Zombies

Cecil’s discourse on zombies completely ignores what most of us define as a zombie: A reanimated dead person. Granted, the old “Juliet” formula is probably the basis for real-life accounts of zombies, but what about actual attempts to bring a corpse back to life? Don’t tell me that a subject that has been grist for Mary Shelly, HP Lovecraft, George Romero, and even Ed Wood, hasn’t also inspired a few real-life mad scientists. Are there any documented cases of anybody trying to do this? I don’t mean someone like Dahlmer, but perhaps someone like Dr. Mengale or some other researcher with a lot of money, subjects and no moral impediments.

Interesting question. It seems to me that we would first have to accurately define what it is that makes us “alive” (aside from a heartbeat and brain waves). Finding or measuring or quantifying the spirit (or whatever you want to call it) would probably answer a WHOLE lot of other questions too!


Carpe Diem! or at least seize something!

Who was it that defined voodoo as, quote " a non-Californian cult producing trances and zombies, without the use of television" ?

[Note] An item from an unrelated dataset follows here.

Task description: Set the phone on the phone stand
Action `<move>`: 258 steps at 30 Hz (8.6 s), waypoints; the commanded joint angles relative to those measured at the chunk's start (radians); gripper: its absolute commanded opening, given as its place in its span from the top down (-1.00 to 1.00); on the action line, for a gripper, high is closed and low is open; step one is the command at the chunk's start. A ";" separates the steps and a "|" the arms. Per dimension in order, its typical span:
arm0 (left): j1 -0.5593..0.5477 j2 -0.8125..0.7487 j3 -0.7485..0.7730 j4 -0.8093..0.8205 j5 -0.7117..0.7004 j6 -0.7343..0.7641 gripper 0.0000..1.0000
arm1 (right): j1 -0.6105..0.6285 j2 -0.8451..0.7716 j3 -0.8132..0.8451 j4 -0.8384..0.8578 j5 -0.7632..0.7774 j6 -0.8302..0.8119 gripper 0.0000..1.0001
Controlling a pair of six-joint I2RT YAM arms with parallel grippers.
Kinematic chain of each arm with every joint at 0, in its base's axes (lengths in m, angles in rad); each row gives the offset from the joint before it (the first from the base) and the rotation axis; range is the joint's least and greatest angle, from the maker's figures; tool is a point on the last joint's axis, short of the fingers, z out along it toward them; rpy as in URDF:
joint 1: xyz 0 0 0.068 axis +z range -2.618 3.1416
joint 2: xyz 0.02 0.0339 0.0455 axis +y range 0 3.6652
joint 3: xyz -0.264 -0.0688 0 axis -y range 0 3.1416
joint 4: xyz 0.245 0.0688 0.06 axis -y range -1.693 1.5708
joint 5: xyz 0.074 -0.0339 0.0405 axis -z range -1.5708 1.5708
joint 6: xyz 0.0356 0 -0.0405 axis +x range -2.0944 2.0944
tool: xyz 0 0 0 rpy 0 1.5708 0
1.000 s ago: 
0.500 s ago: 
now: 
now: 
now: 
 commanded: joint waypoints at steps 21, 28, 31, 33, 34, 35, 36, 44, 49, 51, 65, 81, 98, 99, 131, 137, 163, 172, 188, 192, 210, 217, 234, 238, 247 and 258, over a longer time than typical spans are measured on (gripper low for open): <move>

Cecil had it almost right…
The tetrodotoxin that Wade Davis saw used was actually extracted from a toad - specifically bufo marinus. The frog is placed in a jar, and then somehow agitated. As its defense mechanism, the bufo marinus excretes the tetrodotoxin from the skin on its back. The toxin is then removed and used in the creation of the “zombie” poison.
And the actual “zombie” characteristics of these people (dementia, walking around as if in a coma, etc.) is caused by the lack of oxygen to the brain, a direct result of being buried alive, and then being exhumed before actually dying. Some vodouns believe that the bokors then use these zombified people as slaves, because their families certainly wouldn’t want them anymore. Kind of like third-world foster care.

I happened to talk to Wade Davis a couple of weeks ago as part of my job (I’m the series researcher for the Discover Magazine TV show. My boss thinks zombies are cool so I called around to see if there is anything new.) and got his side of the story. I didn’t ask about his ideas being controversial, by the way, he just came out with all this.

His theory, that he says everybody misses, is that zombies are this whole big psychosocial thing. Some are mentally retarded folks, some have been drugged, some have other problems. But they all act kind of like zombies are supposed to act so Hatian society calls them zombies.

He pointed out that inconsistant results from the drug tests are only to be expected. Half the pufferfish aren’t toxic so half of the drugs concocted from them aren’t too. It only has to work occasionally. If it doesn’t work the bokor says “Some other bokor’s spell must have interfered. Give me some more money and I’ll try again.”

As an ethnographic study, it all held together. It’s only when you try to bring zombie-making into the lab that the messy details cause problems. That was my impression, anyway.